# Your assignment:
The lines you return must be all those in the data that hold the string "Find".

[Stored data entries]
⟨

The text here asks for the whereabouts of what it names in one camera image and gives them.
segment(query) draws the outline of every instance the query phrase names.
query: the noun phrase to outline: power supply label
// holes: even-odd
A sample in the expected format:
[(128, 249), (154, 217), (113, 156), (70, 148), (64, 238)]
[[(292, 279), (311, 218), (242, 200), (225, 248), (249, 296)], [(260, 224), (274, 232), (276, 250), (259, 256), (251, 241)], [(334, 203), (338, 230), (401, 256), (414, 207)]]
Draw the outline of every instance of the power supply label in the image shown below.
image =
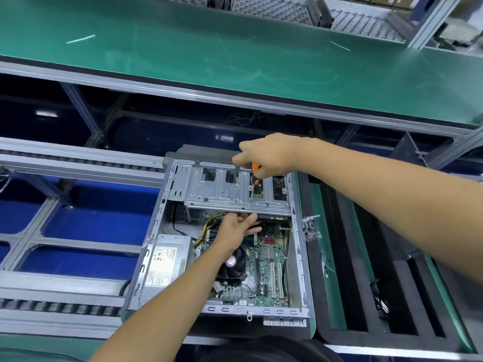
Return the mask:
[(169, 285), (174, 270), (176, 248), (155, 247), (149, 265), (146, 286), (166, 287)]

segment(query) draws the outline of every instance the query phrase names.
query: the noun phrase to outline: hand
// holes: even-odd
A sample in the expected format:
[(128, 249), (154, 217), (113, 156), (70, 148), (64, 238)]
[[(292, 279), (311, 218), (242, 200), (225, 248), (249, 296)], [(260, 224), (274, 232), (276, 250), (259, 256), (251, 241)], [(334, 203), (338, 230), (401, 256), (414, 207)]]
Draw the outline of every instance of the hand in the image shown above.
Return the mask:
[(218, 233), (214, 239), (213, 245), (210, 248), (216, 248), (221, 251), (226, 261), (233, 252), (238, 249), (245, 236), (250, 236), (262, 231), (261, 227), (254, 227), (249, 229), (253, 225), (257, 225), (258, 215), (252, 213), (250, 216), (246, 213), (236, 214), (227, 213), (225, 218), (221, 222)]
[(299, 152), (307, 139), (273, 133), (262, 139), (240, 142), (241, 153), (233, 156), (233, 164), (245, 167), (251, 163), (260, 164), (260, 169), (255, 173), (259, 178), (285, 175), (298, 170)]

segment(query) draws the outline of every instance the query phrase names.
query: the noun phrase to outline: motherboard
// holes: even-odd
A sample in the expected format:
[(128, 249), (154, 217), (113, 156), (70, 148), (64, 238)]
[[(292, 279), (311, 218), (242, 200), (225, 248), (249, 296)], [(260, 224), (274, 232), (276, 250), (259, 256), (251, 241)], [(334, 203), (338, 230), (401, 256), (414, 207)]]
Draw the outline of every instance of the motherboard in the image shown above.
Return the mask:
[[(217, 277), (207, 304), (288, 307), (284, 284), (290, 228), (287, 223), (262, 223), (262, 231), (245, 237), (240, 246), (245, 271), (238, 279)], [(216, 230), (207, 232), (195, 249), (201, 255), (213, 243)]]

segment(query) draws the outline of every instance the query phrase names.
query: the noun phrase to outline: person's right arm
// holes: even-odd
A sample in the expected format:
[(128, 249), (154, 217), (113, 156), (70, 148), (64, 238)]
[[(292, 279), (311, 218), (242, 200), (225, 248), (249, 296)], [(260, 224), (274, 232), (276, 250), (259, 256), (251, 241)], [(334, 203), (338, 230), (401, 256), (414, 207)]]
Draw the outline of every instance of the person's right arm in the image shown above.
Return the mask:
[(483, 284), (483, 185), (402, 161), (281, 133), (241, 142), (233, 163), (257, 177), (300, 170), (364, 207), (402, 237)]

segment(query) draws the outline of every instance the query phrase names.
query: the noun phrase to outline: person's right hand
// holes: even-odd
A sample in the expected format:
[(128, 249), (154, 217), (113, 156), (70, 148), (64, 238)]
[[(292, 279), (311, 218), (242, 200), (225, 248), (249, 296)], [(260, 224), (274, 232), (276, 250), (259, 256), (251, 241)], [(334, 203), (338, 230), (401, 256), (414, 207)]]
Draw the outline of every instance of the person's right hand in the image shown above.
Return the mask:
[(256, 177), (266, 178), (285, 175), (298, 170), (299, 152), (302, 143), (308, 138), (273, 133), (262, 139), (240, 142), (241, 153), (233, 156), (233, 164), (249, 167), (251, 163), (260, 165)]

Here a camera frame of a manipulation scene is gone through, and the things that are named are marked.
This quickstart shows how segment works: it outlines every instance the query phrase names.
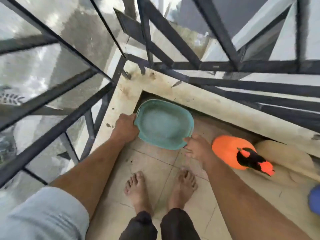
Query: black metal railing
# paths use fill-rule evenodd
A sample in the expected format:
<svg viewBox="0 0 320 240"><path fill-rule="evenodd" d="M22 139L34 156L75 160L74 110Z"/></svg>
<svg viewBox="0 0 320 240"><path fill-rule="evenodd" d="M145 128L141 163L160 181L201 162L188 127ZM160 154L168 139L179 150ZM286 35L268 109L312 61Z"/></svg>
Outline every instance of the black metal railing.
<svg viewBox="0 0 320 240"><path fill-rule="evenodd" d="M37 110L43 108L43 106L45 106L46 104L50 103L59 96L62 96L71 89L77 87L79 84L90 79L95 74L101 74L110 81L109 84L107 84L86 102L84 102L77 109L71 112L65 119L51 128L31 146L25 149L22 153L18 154L18 156L14 160L4 164L0 168L0 188L3 187L6 182L12 179L20 171L24 171L31 177L46 185L47 182L38 177L30 170L26 169L26 165L30 163L30 161L32 161L41 151L48 147L58 137L61 139L62 144L66 148L66 153L64 154L67 154L75 164L85 159L89 155L118 80L121 75L128 77L126 72L124 72L123 70L126 60L137 63L143 74L145 73L145 68L150 68L165 75L174 77L180 81L195 85L204 90L257 109L261 112L279 117L286 121L320 133L320 125L318 123L320 114L313 113L320 112L320 106L317 102L276 96L241 93L236 91L226 91L218 88L236 88L250 91L272 92L320 98L320 95L318 93L319 87L281 83L266 83L258 81L220 80L189 77L182 73L174 71L202 70L246 73L320 75L320 61L305 59L307 37L306 34L308 31L308 1L309 0L297 0L296 60L241 61L241 54L239 54L239 52L237 52L236 48L234 47L213 1L193 0L195 6L198 8L202 17L208 24L211 32L215 35L222 49L229 58L229 61L227 62L202 62L150 0L137 0L141 24L126 16L125 14L119 12L118 10L115 10L124 33L134 38L141 44L146 45L148 60L141 59L140 57L134 56L132 54L124 54L94 0L90 0L95 11L98 13L98 16L101 18L103 24L105 25L115 44L122 53L116 71L111 79L106 73L99 69L95 64L93 64L89 59L83 56L69 43L63 40L58 34L52 31L44 23L42 23L38 18L36 18L32 13L26 10L26 8L24 8L17 1L0 0L0 2L3 3L6 7L16 12L19 16L21 16L23 19L28 21L30 24L32 24L42 32L42 35L27 37L21 40L11 39L0 41L0 55L59 43L69 52L79 57L85 64L90 67L88 70L70 78L64 83L57 85L56 87L53 87L47 92L44 92L43 94L22 104L21 106L16 106L13 109L10 109L7 113L8 116L0 121L0 132L14 125L24 117L31 115ZM156 44L154 44L154 42L152 42L149 20L151 20L155 27L163 33L163 35L179 50L179 52L183 56L186 57L188 62L174 62L169 56L166 55L165 52L163 52ZM154 62L153 55L158 57L162 62ZM101 99L102 105L94 122L92 118L91 108ZM81 157L79 158L67 134L67 129L82 116L84 116L86 120L89 139L87 140L85 149L82 152Z"/></svg>

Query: person's left hand
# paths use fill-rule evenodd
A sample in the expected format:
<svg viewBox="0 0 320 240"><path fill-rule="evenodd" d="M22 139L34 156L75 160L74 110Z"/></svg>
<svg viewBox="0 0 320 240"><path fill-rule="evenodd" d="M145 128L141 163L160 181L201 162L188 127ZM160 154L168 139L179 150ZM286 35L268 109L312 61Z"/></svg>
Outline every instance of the person's left hand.
<svg viewBox="0 0 320 240"><path fill-rule="evenodd" d="M110 138L123 143L128 143L136 139L139 134L139 129L134 125L135 118L135 113L132 115L122 113L115 123L115 127Z"/></svg>

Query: foot
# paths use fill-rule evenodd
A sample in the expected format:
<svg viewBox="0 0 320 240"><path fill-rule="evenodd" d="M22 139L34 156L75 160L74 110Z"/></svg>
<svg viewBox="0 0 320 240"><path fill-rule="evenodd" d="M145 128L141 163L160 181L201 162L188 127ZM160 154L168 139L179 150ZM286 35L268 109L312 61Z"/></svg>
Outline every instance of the foot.
<svg viewBox="0 0 320 240"><path fill-rule="evenodd" d="M193 192L198 188L194 174L187 169L181 169L176 177L171 196L168 200L168 211L173 208L184 208Z"/></svg>
<svg viewBox="0 0 320 240"><path fill-rule="evenodd" d="M129 197L136 214L146 211L152 215L152 207L148 197L147 185L141 171L130 177L125 184L124 193Z"/></svg>

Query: teal plastic basin
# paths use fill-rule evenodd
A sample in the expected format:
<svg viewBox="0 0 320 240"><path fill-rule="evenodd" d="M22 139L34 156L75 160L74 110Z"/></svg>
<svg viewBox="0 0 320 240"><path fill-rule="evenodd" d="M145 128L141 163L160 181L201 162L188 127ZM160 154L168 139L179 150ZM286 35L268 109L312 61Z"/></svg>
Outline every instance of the teal plastic basin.
<svg viewBox="0 0 320 240"><path fill-rule="evenodd" d="M191 136L193 117L186 109L157 99L144 102L137 112L134 124L139 128L139 138L160 148L178 150Z"/></svg>

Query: gray shirt
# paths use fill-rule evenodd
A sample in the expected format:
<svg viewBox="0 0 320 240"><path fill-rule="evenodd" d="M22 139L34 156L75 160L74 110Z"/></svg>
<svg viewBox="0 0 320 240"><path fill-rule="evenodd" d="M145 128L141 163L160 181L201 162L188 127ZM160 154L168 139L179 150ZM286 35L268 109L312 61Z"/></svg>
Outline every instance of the gray shirt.
<svg viewBox="0 0 320 240"><path fill-rule="evenodd" d="M0 240L84 240L89 214L72 195L44 187L16 207L0 226Z"/></svg>

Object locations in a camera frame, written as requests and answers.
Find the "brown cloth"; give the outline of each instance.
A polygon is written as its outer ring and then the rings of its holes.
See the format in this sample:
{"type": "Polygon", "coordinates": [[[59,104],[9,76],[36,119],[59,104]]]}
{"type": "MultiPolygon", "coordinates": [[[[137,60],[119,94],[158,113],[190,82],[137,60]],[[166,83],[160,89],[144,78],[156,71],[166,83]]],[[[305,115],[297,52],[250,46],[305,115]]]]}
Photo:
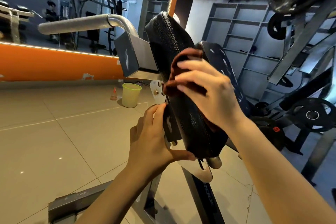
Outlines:
{"type": "MultiPolygon", "coordinates": [[[[171,63],[170,68],[170,76],[169,80],[163,85],[163,93],[167,96],[174,97],[178,96],[179,94],[184,94],[183,92],[179,91],[177,89],[178,85],[184,85],[188,87],[191,90],[194,90],[200,94],[205,95],[207,93],[207,90],[199,85],[197,85],[194,82],[177,82],[175,81],[175,76],[189,71],[188,69],[181,69],[177,66],[177,63],[180,61],[188,60],[188,56],[196,57],[196,58],[202,58],[203,52],[201,50],[197,50],[194,48],[186,48],[182,52],[180,52],[176,57],[174,58],[173,62],[171,63]]],[[[204,114],[201,112],[205,123],[208,125],[208,127],[212,130],[212,132],[217,132],[220,130],[220,128],[210,122],[204,114]]]]}

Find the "peeling paint patch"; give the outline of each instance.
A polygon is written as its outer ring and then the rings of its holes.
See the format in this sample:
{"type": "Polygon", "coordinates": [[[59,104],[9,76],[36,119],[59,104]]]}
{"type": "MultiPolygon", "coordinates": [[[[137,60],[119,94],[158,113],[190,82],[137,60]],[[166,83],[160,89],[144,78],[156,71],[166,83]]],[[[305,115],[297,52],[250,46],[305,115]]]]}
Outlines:
{"type": "Polygon", "coordinates": [[[95,76],[91,74],[83,74],[82,80],[93,80],[95,76]]]}

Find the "forearm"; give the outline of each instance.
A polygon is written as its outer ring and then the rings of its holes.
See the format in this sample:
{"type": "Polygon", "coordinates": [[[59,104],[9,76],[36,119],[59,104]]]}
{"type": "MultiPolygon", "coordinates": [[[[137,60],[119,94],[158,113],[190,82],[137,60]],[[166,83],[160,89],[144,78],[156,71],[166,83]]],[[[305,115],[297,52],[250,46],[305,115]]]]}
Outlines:
{"type": "Polygon", "coordinates": [[[225,131],[237,147],[274,224],[336,220],[333,209],[251,120],[243,118],[225,131]]]}
{"type": "Polygon", "coordinates": [[[146,184],[144,174],[126,167],[76,224],[119,224],[146,184]]]}

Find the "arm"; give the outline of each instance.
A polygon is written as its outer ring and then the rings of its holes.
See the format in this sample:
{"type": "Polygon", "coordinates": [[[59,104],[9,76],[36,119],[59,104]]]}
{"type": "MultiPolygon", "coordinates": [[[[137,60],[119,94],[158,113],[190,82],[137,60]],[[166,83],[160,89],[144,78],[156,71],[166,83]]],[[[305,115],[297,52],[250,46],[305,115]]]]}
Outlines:
{"type": "Polygon", "coordinates": [[[274,224],[331,224],[336,213],[241,111],[229,78],[206,61],[178,63],[191,71],[175,77],[195,82],[206,96],[179,85],[212,123],[233,141],[274,224]]]}
{"type": "Polygon", "coordinates": [[[195,160],[191,152],[166,147],[162,128],[165,107],[166,104],[152,106],[138,120],[138,125],[131,128],[127,166],[76,224],[120,223],[149,181],[163,172],[170,163],[195,160]]]}

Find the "hand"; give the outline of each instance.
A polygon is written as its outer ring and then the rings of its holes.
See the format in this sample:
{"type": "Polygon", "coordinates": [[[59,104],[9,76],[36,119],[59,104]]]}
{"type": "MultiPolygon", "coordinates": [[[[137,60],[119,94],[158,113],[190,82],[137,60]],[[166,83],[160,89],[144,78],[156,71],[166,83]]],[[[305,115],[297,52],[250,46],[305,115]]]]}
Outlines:
{"type": "Polygon", "coordinates": [[[186,86],[177,86],[191,98],[209,121],[226,130],[246,117],[238,104],[229,77],[218,72],[204,59],[181,61],[177,65],[190,71],[176,76],[176,81],[194,82],[207,90],[204,96],[186,86]]]}
{"type": "Polygon", "coordinates": [[[189,151],[171,150],[167,147],[162,126],[165,107],[166,104],[150,107],[145,111],[144,117],[138,120],[137,126],[130,130],[131,146],[127,167],[143,173],[149,179],[147,182],[162,173],[172,162],[196,159],[189,151]]]}

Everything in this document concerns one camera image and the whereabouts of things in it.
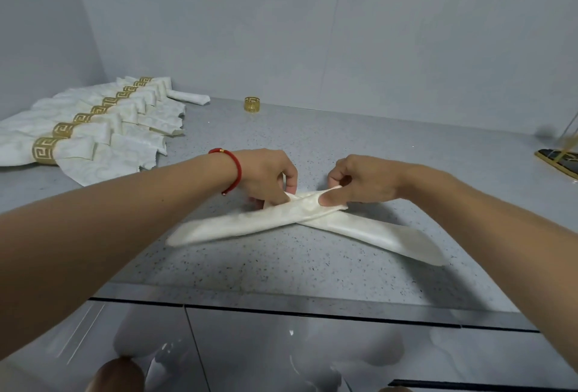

⟩

# Response to the task:
Find the "brown cloth"; give the outline of each instance.
Find the "peeling paint patch"; give the outline of each instance.
Find the "forearm"; give the outline of each instance.
Find the "arm"; give the outline of each instance.
Find the "hand"; give the outline of each instance.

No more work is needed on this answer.